Extracting /tmp/data/train-images-idx3-ubyte.gz
Extracting /tmp/data/train-labels-idx1-ubyte.gz
Extracting /tmp/data/t10k-images-idx3-ubyte.gz
Extracting /tmp/data/t10k-labels-idx1-ubyte.gz
Traceback (most recent call last):
File "/Users/bruceho/workspace/TestTensorflow/mysrc/examples/tutorials/mnist/mnist_with_summaries.py", line 166, in <module>
tf.app.run()
File "/Library/Frameworks/Python.framework/Versions/3.4/lib/python3.4/site-packages/tensorflow/python/platform/app.py", line 30, in run
sys.exit(main(sys.argv[:1] + flags_passthrough))
File "/Users/bruceho/workspace/TestTensorflow/mysrc/examples/tutorials/mnist/mnist_with_summaries.py", line 163, in main
train()
File "/Users/bruceho/workspace/TestTensorflow/mysrc/examples/tutorials/mnist/mnist_with_summaries.py", line 110, in train
y = nn_layer(dropped, 500, 10, 'layer2', act=tf.nn.softmax)
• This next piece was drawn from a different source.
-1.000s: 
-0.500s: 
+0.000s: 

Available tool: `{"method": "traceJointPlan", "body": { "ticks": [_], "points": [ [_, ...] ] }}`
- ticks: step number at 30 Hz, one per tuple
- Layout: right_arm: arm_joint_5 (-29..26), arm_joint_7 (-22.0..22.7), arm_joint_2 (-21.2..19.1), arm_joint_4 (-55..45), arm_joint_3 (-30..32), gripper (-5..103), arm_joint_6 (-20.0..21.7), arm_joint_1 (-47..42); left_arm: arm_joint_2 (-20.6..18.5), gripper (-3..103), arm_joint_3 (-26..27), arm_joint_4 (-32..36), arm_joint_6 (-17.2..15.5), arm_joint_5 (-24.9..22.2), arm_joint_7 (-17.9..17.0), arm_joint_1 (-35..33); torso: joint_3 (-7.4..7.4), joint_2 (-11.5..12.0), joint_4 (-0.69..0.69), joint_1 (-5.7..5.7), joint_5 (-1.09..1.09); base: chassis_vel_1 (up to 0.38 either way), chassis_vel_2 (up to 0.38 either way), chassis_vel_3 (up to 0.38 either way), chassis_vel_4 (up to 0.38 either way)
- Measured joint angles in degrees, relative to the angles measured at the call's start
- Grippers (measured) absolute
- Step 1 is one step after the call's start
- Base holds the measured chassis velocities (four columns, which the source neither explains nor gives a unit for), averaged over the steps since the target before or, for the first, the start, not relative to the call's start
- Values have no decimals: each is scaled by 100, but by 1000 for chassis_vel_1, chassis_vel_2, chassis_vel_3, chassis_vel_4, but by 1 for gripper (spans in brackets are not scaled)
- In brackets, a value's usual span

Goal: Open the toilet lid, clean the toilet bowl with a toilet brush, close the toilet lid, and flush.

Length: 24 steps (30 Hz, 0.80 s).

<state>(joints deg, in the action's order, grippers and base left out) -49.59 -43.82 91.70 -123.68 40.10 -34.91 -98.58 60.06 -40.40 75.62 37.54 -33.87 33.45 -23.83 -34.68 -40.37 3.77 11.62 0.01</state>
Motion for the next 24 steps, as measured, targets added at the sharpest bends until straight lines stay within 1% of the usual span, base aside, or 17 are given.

File "/Users/bruceho/workspace/TestTensorflow/mysrc/examples/tutorials/mnist/mnist_with_summaries.py", line 104, in nn_layer
activations = act(preactivate, 'activation')
File "/Library/Frameworks/Python.framework/Versions/3.4/lib/python3.4/site-packages/tensorflow/python/ops/nn_ops.py", line 582, in softmax
return _softmax(logits, gen_nn_ops._softmax, dim, name)
File "/Library/Frameworks/Python.framework/Versions/3.4/lib/python3.4/site-packages/tensorflow/python/ops/nn_ops.py", line 542, in _softmax
logits = _swap_axis(logits, dim, math_ops.sub(input_rank, 1))
File "/Library/Frameworks/Python.framework/Versions/3.4/lib/python3.4/site-packages/tensorflow/python/ops/nn_ops.py", line 518, in _swap_axis
0, [math_ops.range(dim_index), [last_index],
File "/Library/Frameworks/Python.framework/Versions/3.4/lib/python3.4/site-packages/tensorflow/python/ops/math_ops.py", line 991, in range
return gen_math_ops._range(start, limit, delta, name=name)
File "/Library/Frameworks/Python.framework/Versions/3.4/lib/python3.4/site-packages/tensorflow/python/ops/gen_math_ops.py", line 1675, in _range
delta=delta, name=name)
File "/Library/Frameworks/Python.framework/Versions/3.4/lib/python3.4/site-packages/tensorflow/python/framework/op_def_library.py", line 490, in apply_op
preferred_dtype=default_dtype)
File "/Library/Frameworks/Python.framework/Versions/3.4/lib/python3.4/site-packages/tensorflow/python/framework/ops.py", line 657, in convert_to_tensor
ret = conversion_func(value, dtype=dtype, name=name, as_ref=as_ref)
File "/Library/Frameworks/Python.framework/Versions/3.4/lib/python3.4/site-packages/tensorflow/python/framework/constant_op.py", line 180, in _constant_tensor_conversion_function
return constant(v, dtype=dtype, name=name)
File "/Library/Frameworks/Python.framework/Versions/3.4/lib/python3.4/site-packages/tensorflow/python/framework/constant_op.py", line 163, in constant
tensor_util.make_tensor_proto(value, dtype=dtype, shape=shape))
File "/Library/Frameworks/Python.framework/Versions/3.4/lib/python3.4/site-packages/tensorflow/python/framework/tensor_util.py", line 353, in make_tensor_proto
_AssertCompatible(values, dtype)
File "/Library/Frameworks/Python.framework/Versions/3.4/lib/python3.4/site-packages/tensorflow/python/framework/tensor_util.py", line 290, in _AssertCompatible
(dtype.name, repr(mismatch), type(mismatch).__name__))
TypeError: Expected int32, got 'activation' of type 'str' instead.
I tried running from inside eclipse and command line with the same results. Any one experience the same problem?
I think you must have modified the original code somehow. Your problem lies in this line:activations = act(preactivate, 'activation'). So if you check the api of tf.nn.softmax, you would find that the second argument represents dim instead of name. So to fix the problem, just change this line into:activations = act(preactivate, name='activation')
Besides, I don't know if you have changed
diff = tf.nn.softmax_cross_entropy_with_logits(y, y_)
If not, you probably have softmax the output twice.